> [Data below]:
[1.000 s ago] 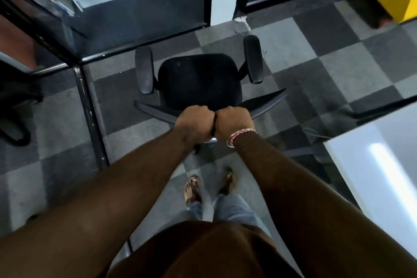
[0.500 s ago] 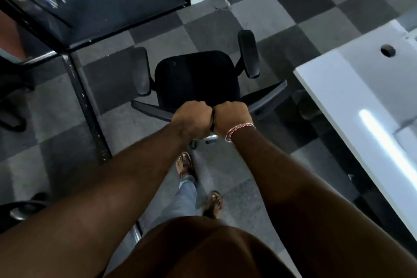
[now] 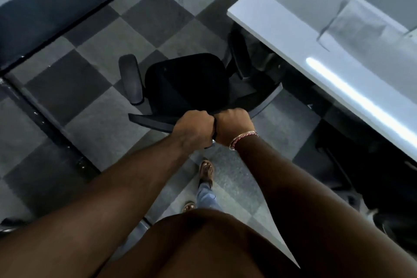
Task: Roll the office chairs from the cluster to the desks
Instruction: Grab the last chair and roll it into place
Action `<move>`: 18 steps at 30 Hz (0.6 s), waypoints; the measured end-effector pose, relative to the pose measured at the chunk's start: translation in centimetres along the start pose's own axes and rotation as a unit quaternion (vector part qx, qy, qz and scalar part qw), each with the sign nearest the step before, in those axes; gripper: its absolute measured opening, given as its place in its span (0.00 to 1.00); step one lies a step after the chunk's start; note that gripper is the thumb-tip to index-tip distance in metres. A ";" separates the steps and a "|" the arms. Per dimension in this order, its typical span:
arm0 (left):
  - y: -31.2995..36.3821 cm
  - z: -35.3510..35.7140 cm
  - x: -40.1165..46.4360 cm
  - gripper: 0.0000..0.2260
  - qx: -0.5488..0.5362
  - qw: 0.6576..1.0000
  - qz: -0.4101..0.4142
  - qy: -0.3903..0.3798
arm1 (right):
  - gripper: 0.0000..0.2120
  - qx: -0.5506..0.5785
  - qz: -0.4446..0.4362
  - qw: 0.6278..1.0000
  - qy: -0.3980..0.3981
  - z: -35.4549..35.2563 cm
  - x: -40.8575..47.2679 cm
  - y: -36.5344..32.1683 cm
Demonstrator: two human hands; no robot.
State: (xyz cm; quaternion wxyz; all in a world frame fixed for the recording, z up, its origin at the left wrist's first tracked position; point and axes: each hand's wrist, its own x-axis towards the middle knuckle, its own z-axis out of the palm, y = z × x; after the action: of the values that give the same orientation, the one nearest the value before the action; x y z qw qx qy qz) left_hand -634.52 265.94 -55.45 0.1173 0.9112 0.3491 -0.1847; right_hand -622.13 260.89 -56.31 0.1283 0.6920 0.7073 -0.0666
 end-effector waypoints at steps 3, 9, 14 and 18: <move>2.7 1.8 -2.7 0.03 -0.004 1.000 0.029 -0.003 | 0.12 0.005 0.038 0.999 -0.010 1.2 -5.1 -1.2; 8.1 4.2 -7.0 0.04 0.059 0.994 0.095 0.002 | 0.10 0.015 0.100 0.994 -0.027 3.5 -13.5 -2.2; 12.8 5.2 -8.3 0.04 0.129 0.985 0.106 -0.042 | 0.10 0.044 0.129 0.990 -0.024 4.9 -18.5 -1.7; 15.0 6.3 -7.8 0.08 0.128 0.972 0.198 -0.021 | 0.11 0.065 0.158 0.985 -0.013 6.0 -21.3 -0.1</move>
State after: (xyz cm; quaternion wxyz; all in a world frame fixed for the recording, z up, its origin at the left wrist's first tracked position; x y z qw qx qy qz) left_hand -631.30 248.28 -56.58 0.0410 0.9656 0.1332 -0.2197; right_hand -621.51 238.80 -56.29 0.1011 0.8010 0.5814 -0.1005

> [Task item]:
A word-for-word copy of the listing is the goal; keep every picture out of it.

> [Solution to this problem]:
[1.000 s ago] 
[0.500 s ago] 
[now] 
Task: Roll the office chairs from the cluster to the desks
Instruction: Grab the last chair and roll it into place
Action `<move>`: 18 steps at 30 Hz (0.6 s), waypoints; the measured end-effector pose, relative to the pose measured at the chunk's start: translation in centimetres along the start pose's own axes and rotation as a unit quaternion (vector part qx, qy, qz and scalar part qw), each with the sign nearest the step before, in those axes; gripper: its absolute measured opening, given as its place in its span (0.00 to 1.00); step one lies a step after the chunk's start; note that gripper is the thumb-tip to index-tip distance in metres. A ";" separates the steps and a "|" the arms. Per dimension in this order, its typical span:
arm0 (left):
  - y: -31.2995..36.3821 cm
  - z: -35.3510..35.7140 cm
  - x: -40.1165..46.4360 cm
  - gripper: 0.0000..0.2260
  - qx: -0.5488..0.5362
  - qw: 0.6576..1.0000
  - qz: -0.4101..0.4142
  - qy: -0.3903..0.3798
arm1 (right):
  - gripper: 0.0000..0.2120
  - qx: -0.5506..0.5785
  - qz: -0.4446..0.4362
  - qw: 0.6278..1.0000
  - qy: -0.3980..0.3981
  - z: -35.4549..35.2563 cm
  - x: -40.8575..47.2679 cm
  - y: -36.5344..32.1683 cm
Demonstrator: two human hands; no robot.
State: (xyz cm; quaternion wxyz; all in a world frame fixed for the recording, z up, its origin at the left wrist's first tracked position; point and axes: each hand's wrist, its own x-axis towards the middle knuckle, its own z-axis out of the palm, y = z × x; after the action: of the values that give the same orientation, the one nearest the value before the action; x y z qw qx qy qz) left_hand -634.52 265.94 -55.45 0.1173 0.9112 0.3491 -0.1847; right_hand -622.13 260.89 -56.31 0.1283 0.6920 0.7073 -0.0666
 end-effector waypoints at steps 3, 9, 14 and 18: <move>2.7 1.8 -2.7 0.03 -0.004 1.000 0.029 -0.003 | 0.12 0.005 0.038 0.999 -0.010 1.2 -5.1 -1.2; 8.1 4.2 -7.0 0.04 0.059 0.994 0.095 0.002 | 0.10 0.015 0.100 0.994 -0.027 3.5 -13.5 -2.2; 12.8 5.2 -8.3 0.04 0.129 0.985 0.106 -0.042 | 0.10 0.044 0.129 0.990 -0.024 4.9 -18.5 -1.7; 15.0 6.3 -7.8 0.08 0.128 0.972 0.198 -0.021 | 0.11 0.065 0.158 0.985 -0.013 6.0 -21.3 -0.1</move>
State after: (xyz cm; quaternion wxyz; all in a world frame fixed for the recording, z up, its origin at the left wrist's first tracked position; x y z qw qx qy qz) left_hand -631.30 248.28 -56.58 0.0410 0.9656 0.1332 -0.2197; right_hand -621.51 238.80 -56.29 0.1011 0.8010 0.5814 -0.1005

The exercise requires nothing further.